The keras deep learning framework realizes handwritten digit recognition through a simple neural network

background

The keras deep learning framework is not an independent deep learning framework. It relies on tensorflow or theano in the background. Most developers should use tensorflow. Keras can easily build the neural network we need based on the model like building blocks, and then compile, train, test, and predict.

The handwritten digit recognition experiment introduced today is mainly to be familiar with the process of building a neural network in keras, as well as the general idea. Nowadays, there are various codes for handwritten digit recognition experiments. For beginners, what we need is a simple example like helloworld.
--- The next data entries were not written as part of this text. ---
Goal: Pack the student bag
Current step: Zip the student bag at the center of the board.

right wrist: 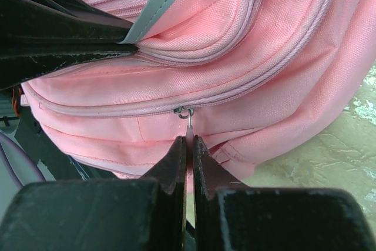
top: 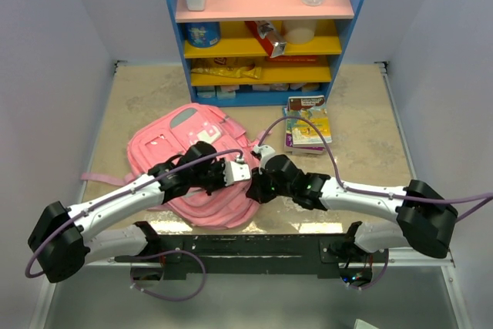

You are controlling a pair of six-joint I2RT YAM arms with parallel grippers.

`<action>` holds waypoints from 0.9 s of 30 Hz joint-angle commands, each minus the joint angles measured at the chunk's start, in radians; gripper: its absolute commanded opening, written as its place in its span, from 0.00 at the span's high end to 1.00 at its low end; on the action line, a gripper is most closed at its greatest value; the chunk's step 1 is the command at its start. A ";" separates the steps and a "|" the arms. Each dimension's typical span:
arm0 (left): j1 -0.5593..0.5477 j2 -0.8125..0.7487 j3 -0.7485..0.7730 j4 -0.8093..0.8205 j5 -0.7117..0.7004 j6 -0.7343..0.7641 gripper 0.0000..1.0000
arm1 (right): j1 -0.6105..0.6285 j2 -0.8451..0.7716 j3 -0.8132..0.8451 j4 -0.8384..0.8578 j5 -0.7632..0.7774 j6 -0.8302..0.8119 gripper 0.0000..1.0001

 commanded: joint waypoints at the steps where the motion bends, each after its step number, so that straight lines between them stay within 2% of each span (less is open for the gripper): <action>1: -0.024 -0.029 0.024 -0.161 0.120 0.088 1.00 | -0.017 -0.027 0.056 -0.075 0.113 -0.040 1.00; 7: -0.024 -0.072 0.057 -0.362 0.258 0.264 1.00 | -0.073 0.041 0.109 -0.091 0.124 -0.107 1.00; 12: -0.024 -0.075 0.085 -0.480 0.298 0.359 1.00 | -0.129 0.058 0.141 -0.094 0.112 -0.170 1.00; 20: -0.024 -0.071 0.117 -0.572 0.370 0.454 1.00 | -0.203 0.152 0.269 -0.049 0.054 -0.280 1.00; 27: -0.029 -0.040 0.154 -0.656 0.427 0.530 1.00 | -0.211 0.350 0.472 -0.060 0.020 -0.372 1.00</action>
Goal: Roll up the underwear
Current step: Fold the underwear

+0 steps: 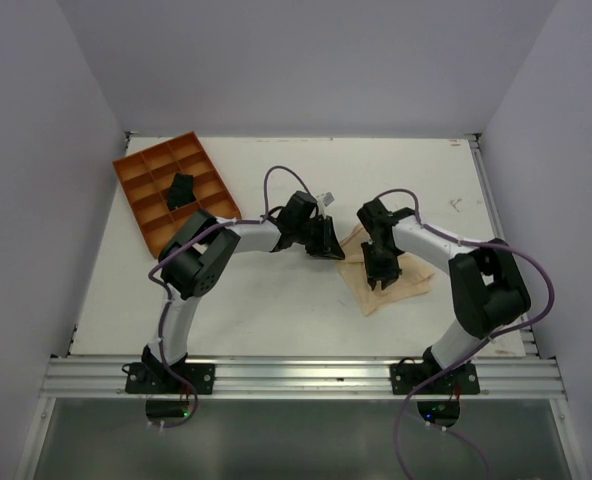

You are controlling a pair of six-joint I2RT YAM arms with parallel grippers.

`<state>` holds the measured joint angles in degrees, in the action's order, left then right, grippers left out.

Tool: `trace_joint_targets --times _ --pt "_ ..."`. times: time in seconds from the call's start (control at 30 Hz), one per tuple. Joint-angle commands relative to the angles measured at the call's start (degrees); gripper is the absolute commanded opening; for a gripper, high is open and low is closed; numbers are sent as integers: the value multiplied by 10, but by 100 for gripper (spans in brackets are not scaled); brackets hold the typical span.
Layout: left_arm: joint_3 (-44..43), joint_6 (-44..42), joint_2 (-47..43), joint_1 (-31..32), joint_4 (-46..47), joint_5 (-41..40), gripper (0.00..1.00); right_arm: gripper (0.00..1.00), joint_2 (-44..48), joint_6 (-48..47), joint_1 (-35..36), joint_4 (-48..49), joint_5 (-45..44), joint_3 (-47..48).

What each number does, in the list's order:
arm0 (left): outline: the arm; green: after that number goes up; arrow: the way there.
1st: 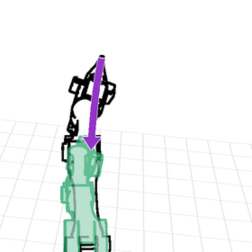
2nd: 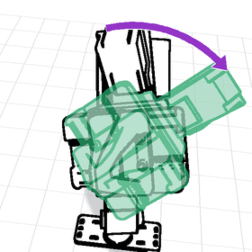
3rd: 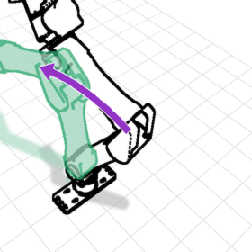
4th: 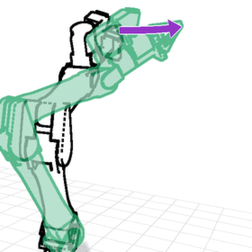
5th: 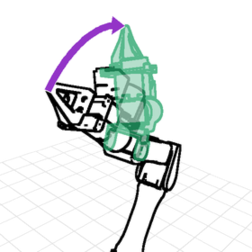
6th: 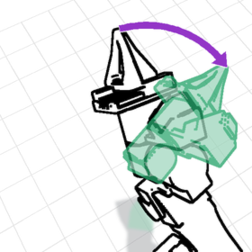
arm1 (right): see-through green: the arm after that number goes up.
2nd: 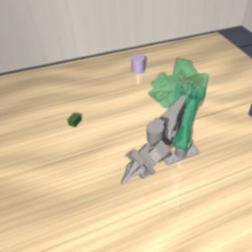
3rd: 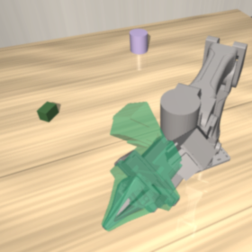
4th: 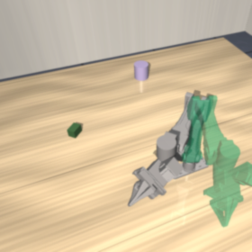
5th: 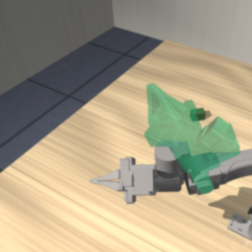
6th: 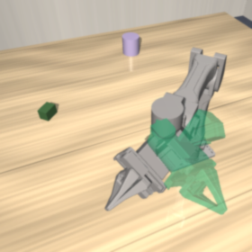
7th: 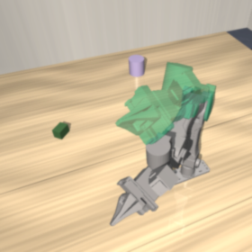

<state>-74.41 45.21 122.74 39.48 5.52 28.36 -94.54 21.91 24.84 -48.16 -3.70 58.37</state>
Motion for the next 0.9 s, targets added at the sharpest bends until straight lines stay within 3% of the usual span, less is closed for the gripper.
trace_joint_targets --times 0.0,0.13,0.23,0.37,0.6,0.87 --pt "-1 -28 18 -9 -11 -20 19 32 -8 -13 0 14 -11 7" --pt "-4 -30 23 -11 -14 -18 19 30 -19 -16 0 19 -13 2" --pt "-6 -32 25 -13 -15 -18 19 21 -25 -18 0 17 -12 6" --pt "-9 -33 27 -16 -16 -18 19 1 -16 -23 0 -1 -8 22" --pt "-20 -39 36 -20 -26 -18 19 0 18 -38 0 -50 -3 59" --pt "-22 -41 43 -23 -27 -18 19 0 52 -49 1 -78 73 73"
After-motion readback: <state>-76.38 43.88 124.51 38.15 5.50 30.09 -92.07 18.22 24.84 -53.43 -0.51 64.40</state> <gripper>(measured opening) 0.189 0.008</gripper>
Through examples, we can understand the process of building a neural network.

The handwritten digit recognition used here builds a network, builds a model, and finally saves the model. Then we load the model and predict it through real pictures, and also test the ability of the neural network.

The handwritten digit recognition data here comes from the official mnist data set. This data set contains 60,000 training sets and 10,000 test sets. Each data is composed of 28 * 28 = 784 matrix elements. Therefore, the pictures we use for testing should be made according to the 28*28 size in the end, and when making the final prediction, we should also convert the pictures into a 784-element array like the training set or test set.

Prepare code

import keras
import numpy as np
import tensorflow as tf
from keras.models import Sequential
from keras.layers import Dense, Activation
from tensorflow.keras import datasets, utils
import matplotlib.pyplot as plt


(x_train, y_train), (x_test, y_test) = datasets.mnist.load_data()
x_train = x_train.reshape((-1, 28*28))
x_train = x_train.astype('float32')/255
x_test = x_test.reshape((-1, 28*28))
x_test = x_test.astype('float32')/255

y_train = utils.to_categorical(y_train, num_classes=10)
y_test = utils.to_categorical(y_test, num_classes=10)

print('x_train.shape', x_train.shape)
print('x_test.shape', x_test.shape)
print('y_train.shape', y_train.shape)
print('y_test.shape', y_test.shape)
"""
layer = [Dense(32, input_shape=(784,)),
         Activation('relu'),
         Dense(10),
         Activation('softmax')]

model = Sequential(layer)
"""
model = Sequential()
# model.add(Dense(units=784, activation="relu", input_dim=784))
model.add(Dense(512, activation="relu", input_shape=(28*28, )))
model.add(Dense(10, activation="softmax"))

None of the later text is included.